▸ **EXERCISE**
From the entries below, transcribe exactly the lines between the line holding "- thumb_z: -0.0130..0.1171" and the line holding "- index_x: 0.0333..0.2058", inclusive; skip all other lines.

Records contained in a dataset:
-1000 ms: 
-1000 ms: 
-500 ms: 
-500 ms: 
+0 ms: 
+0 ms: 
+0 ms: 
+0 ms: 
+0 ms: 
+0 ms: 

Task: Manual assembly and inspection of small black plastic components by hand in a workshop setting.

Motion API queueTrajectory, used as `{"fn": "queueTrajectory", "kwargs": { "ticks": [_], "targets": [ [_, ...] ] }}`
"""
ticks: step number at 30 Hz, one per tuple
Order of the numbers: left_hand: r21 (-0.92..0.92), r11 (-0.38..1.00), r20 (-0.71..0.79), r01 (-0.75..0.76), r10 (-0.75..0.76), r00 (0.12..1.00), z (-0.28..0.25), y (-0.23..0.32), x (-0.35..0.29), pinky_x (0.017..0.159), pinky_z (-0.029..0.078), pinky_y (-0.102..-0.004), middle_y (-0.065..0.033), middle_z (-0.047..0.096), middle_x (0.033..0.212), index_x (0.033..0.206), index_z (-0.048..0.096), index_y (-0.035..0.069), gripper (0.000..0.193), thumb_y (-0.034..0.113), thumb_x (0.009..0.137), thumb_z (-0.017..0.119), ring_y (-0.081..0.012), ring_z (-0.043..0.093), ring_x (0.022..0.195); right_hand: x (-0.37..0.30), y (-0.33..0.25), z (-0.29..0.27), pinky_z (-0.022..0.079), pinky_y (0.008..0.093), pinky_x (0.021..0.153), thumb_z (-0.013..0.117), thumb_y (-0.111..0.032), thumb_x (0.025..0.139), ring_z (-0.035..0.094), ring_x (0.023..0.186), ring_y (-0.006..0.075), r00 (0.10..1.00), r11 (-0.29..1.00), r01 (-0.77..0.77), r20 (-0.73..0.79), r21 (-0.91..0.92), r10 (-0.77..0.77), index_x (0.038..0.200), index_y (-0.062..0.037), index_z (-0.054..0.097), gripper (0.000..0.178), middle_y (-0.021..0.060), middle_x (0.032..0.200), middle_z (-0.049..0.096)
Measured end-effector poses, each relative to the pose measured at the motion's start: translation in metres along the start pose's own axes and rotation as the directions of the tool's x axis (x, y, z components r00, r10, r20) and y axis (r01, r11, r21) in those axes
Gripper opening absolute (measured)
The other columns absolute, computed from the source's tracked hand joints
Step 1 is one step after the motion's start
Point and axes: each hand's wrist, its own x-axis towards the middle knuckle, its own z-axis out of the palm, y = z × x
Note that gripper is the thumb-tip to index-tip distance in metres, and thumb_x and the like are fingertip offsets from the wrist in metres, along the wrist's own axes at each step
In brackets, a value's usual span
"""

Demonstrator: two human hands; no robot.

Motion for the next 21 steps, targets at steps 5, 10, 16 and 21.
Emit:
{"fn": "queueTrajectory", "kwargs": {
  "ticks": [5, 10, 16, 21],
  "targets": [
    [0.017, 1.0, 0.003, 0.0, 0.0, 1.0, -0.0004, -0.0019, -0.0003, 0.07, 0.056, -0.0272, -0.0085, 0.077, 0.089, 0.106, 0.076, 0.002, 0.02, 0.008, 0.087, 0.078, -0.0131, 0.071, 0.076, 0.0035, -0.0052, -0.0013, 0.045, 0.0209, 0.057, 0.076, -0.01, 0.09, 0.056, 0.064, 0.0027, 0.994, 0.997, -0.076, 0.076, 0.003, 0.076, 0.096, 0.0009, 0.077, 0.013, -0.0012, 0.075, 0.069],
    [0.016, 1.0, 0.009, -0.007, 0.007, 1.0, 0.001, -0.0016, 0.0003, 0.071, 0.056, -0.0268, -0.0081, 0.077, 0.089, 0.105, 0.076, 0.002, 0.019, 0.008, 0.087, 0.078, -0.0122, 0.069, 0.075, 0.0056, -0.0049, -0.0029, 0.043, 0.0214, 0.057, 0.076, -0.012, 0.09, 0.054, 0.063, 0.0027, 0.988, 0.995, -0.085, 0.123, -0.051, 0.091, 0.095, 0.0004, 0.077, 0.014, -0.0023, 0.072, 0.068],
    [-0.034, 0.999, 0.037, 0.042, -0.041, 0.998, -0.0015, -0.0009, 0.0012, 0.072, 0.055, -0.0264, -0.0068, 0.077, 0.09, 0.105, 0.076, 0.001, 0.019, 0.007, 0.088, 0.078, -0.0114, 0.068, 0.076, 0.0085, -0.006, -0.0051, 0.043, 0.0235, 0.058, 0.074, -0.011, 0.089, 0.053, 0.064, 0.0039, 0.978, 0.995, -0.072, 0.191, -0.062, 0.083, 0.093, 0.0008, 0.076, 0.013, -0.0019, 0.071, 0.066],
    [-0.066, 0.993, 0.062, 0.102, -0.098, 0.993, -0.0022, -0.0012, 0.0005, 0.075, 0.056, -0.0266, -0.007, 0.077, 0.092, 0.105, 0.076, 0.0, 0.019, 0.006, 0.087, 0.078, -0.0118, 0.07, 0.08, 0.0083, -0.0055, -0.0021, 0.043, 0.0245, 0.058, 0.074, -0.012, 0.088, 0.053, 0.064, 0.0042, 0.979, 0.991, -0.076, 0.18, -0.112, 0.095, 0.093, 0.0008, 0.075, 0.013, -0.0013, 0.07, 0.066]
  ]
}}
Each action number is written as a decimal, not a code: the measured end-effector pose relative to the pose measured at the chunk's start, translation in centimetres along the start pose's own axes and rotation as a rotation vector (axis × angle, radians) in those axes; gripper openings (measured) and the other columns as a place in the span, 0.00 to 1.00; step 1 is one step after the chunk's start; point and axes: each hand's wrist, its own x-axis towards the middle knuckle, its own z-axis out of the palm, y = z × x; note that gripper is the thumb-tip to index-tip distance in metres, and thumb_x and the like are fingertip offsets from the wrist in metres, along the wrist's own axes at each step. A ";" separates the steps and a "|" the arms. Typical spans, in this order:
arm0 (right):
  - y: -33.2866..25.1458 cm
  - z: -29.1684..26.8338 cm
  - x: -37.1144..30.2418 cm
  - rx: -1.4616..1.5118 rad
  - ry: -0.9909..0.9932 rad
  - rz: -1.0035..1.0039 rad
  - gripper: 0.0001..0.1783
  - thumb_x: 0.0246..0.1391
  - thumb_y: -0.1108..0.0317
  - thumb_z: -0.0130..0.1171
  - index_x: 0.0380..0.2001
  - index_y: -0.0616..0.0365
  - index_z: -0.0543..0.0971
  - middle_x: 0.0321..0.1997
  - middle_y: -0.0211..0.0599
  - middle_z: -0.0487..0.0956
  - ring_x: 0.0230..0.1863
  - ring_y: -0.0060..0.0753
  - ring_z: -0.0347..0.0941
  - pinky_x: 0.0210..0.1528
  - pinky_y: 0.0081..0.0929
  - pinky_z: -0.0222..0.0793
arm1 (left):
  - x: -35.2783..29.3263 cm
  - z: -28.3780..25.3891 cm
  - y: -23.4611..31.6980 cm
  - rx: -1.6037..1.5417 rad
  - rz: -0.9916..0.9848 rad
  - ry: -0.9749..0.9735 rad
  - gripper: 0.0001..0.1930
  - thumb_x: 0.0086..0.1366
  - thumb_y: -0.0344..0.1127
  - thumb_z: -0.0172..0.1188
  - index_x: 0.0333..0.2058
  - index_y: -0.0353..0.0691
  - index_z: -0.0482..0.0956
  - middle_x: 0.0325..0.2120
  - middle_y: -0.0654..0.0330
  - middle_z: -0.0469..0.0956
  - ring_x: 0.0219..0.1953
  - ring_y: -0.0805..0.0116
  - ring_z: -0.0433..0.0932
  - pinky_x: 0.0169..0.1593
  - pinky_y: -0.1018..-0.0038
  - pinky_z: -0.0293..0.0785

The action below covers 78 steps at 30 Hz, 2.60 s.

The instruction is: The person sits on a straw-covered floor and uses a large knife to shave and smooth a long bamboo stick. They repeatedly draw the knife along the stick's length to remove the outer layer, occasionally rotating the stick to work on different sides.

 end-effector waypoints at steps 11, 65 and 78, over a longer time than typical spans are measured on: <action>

▸ **ANSWER FOR THE TASK**
  - thumb_z: -0.0130..0.1171
  - index_x: 0.0380..0.2001
  - index_y: -0.0616..0.0365
  - index_z: -0.0543..0.0971
  - middle_x: 0.0321..0.1997
  - middle_y: -0.0211..0.0599
  - middle_z: -0.0487..0.0956
  - ring_x: 0.0230..0.1863
  - ring_y: -0.0060..0.0753
  - ring_z: -0.0347..0.0941
  - pinky_x: 0.0210..0.1528
  - pinky_y: 0.0081..0.0929
  - pinky_z: -0.0222..0.0793
arm1 (left):
  - x: -35.2783..29.3263 cm
  - z: -28.3780..25.3891 cm
  - y: -23.4611..31.6980 cm
  - rx: -1.6037..1.5417 rad
  - rz: -0.9916..0.9848 rad
  - ry: -0.9749..0.9735 rad
  - gripper: 0.0001..0.1930
  - thumb_x: 0.0086..0.1366
  - thumb_y: -0.0344..0.1127
  - thumb_z: -0.0172..0.1188
  - index_x: 0.0333..0.2058

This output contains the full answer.